» Problem details:
From the records that follow, copy every line in which "text" appears.

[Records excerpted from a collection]
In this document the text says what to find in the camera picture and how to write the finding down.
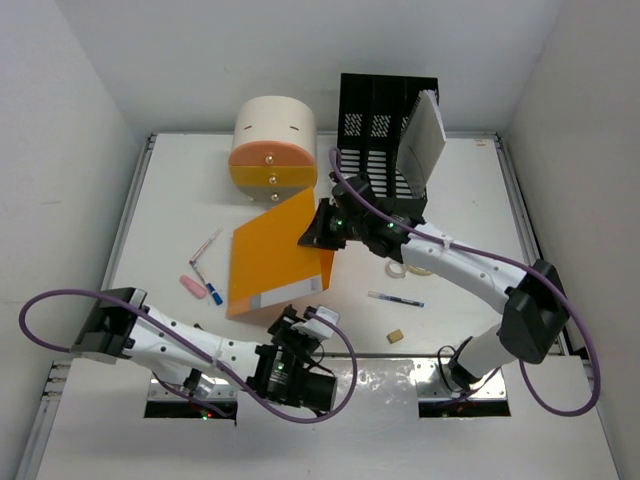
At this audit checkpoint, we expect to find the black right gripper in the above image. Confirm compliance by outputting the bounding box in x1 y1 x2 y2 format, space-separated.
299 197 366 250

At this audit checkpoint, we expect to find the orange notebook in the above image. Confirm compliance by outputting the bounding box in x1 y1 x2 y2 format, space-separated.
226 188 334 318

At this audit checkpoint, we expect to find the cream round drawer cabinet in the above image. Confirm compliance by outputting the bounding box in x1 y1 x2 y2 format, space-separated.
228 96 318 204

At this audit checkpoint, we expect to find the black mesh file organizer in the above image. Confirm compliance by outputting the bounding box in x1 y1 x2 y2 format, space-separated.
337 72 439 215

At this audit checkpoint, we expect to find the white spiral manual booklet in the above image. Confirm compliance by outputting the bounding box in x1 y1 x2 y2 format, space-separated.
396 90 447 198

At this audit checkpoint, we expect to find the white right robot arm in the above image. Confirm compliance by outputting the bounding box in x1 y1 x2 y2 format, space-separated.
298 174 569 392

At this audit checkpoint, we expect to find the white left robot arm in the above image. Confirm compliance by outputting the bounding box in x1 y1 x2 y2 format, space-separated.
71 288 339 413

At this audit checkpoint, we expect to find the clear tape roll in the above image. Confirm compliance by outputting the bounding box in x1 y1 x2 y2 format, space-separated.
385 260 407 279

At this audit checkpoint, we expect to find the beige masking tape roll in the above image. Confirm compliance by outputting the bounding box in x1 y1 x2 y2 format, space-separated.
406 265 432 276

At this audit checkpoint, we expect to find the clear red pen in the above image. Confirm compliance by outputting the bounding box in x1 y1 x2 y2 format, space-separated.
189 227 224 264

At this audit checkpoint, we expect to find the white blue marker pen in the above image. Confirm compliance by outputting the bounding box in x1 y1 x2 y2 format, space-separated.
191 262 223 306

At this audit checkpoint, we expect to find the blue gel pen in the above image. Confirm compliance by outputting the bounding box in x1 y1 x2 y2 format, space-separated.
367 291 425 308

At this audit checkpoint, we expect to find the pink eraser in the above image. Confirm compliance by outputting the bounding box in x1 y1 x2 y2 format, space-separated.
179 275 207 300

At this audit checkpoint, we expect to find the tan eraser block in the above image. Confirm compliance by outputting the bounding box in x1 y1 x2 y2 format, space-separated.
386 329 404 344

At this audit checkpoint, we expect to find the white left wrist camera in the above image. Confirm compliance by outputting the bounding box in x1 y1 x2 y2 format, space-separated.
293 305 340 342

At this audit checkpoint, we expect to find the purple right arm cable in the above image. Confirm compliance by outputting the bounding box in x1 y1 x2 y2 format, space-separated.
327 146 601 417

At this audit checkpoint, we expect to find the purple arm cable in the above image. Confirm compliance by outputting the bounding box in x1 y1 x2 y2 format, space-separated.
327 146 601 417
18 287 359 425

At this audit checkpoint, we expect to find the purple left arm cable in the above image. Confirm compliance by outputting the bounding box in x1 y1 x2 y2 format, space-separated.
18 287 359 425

...

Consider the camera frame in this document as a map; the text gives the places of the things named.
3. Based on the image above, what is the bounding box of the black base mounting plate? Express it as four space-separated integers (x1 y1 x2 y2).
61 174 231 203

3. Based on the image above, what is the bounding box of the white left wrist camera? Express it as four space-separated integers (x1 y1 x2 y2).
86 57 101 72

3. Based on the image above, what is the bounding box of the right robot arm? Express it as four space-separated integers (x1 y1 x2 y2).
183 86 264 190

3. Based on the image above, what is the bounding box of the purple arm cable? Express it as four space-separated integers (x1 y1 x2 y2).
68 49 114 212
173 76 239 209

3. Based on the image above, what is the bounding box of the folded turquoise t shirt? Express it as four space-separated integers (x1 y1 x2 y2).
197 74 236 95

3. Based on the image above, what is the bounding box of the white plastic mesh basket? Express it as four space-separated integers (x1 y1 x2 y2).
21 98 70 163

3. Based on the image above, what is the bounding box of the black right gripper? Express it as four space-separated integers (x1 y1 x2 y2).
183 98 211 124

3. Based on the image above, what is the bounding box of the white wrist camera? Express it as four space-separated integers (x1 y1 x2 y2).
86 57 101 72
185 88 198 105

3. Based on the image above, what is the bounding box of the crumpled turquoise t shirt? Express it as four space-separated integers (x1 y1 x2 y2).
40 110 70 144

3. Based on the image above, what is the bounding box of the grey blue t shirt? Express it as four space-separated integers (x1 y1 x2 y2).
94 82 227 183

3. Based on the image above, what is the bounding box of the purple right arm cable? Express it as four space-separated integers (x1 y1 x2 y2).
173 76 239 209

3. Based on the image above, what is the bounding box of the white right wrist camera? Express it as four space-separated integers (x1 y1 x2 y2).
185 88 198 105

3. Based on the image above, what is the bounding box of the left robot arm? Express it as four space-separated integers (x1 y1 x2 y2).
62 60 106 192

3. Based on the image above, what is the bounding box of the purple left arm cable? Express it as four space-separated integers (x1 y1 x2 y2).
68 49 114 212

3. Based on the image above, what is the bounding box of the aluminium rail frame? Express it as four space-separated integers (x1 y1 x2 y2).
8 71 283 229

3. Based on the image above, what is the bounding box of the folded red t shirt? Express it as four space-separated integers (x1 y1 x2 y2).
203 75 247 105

» Answer area:
In this document the text says what to find in the camera picture and how to write the finding down.
Consider the camera frame in this document as a map; the text gives the places of the things named.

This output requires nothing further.